US oil futures have come within spitting distance of triple figures and the all-time inflation-adjusted peak of $101.70. And while prices have eased over the past few days, the medium- and long-term trend is up. The picture is one of “extreme fundamental tightness”, as Barclays Capital puts it.
Oil inventories have been falling, even though a rebound is typical in the third quarter. US stocks are just 5.8 million barrels above the five-year average, compared to 40 million in July, while European inventories are also sliding sharply.
A seasonal uptick in demand in the fourth quarter will put further pressure on stocks and Opec’s production increase won’t be enough to push the market back into balance.
So there is scope for “even higher highs”. No wonder, then, that news of potential supply disruptions ranging from hurricanes in the Gulf of Mexico to political tension in the Persian Gulf has boosted oil of late.
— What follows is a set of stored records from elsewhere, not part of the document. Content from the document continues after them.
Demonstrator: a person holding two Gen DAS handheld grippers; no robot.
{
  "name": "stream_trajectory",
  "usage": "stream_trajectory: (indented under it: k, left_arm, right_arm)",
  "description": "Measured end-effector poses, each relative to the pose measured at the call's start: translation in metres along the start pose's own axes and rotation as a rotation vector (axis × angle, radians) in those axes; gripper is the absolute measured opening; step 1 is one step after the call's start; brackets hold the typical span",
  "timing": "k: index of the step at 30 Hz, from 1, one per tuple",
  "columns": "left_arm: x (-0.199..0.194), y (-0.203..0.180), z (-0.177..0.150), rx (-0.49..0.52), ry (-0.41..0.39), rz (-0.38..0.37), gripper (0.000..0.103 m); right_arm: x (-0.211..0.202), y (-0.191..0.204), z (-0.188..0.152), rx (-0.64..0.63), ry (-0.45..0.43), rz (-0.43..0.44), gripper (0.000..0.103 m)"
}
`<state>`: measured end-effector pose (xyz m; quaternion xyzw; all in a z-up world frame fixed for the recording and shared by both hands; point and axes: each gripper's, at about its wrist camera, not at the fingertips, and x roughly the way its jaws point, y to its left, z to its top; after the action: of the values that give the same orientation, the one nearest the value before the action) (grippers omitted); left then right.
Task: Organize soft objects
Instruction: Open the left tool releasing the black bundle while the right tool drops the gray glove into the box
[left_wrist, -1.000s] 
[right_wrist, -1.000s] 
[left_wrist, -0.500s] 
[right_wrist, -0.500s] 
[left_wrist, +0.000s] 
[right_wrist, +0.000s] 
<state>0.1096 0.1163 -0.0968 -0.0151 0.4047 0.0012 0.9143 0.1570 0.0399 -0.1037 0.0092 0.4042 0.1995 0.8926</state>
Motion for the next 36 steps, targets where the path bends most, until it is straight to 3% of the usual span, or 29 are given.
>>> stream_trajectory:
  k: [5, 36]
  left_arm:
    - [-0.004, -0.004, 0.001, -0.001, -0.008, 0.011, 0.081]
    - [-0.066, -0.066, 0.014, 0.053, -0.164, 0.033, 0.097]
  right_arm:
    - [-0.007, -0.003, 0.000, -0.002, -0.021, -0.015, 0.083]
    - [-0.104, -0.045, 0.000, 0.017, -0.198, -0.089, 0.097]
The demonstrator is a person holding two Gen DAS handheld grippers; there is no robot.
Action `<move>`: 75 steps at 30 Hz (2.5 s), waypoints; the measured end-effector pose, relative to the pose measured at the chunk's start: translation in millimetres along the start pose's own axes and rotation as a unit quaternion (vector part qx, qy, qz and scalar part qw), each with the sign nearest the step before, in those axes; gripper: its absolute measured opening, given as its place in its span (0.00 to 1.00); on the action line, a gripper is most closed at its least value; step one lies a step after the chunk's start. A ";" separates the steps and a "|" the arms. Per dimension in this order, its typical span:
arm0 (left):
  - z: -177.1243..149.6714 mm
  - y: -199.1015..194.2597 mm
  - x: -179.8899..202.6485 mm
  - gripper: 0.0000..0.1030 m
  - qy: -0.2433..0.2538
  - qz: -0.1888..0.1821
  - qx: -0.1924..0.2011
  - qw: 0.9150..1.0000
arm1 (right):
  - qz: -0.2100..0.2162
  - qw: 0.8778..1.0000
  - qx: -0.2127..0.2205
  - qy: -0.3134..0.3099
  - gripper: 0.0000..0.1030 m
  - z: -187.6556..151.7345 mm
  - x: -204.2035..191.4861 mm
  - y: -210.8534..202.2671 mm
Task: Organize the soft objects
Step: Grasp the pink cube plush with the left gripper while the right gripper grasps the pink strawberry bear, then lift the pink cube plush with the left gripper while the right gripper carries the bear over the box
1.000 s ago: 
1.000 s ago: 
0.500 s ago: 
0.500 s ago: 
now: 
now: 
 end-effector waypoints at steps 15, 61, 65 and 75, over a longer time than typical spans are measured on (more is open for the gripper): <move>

America’s Energy Information Administration said last week that Opec would need to more than double its planned production increase to balance the market in the first quarter of 2008; prices are likely to exceed $80 for the next several months.
Looking further ahead, the International Energy Agency estimates that Chinese and Indian demand is on track almost to treble, respectively, by 2030, when these countries will be importing more than Japan and America do today, while non-Opec supply is flagging.
Some worry that Opec oil reserves are inflated, while a big new oil field has not been found since the 1970s. With supply likely to be tight and demand strong far into the future, $100 may seem cheap before too long.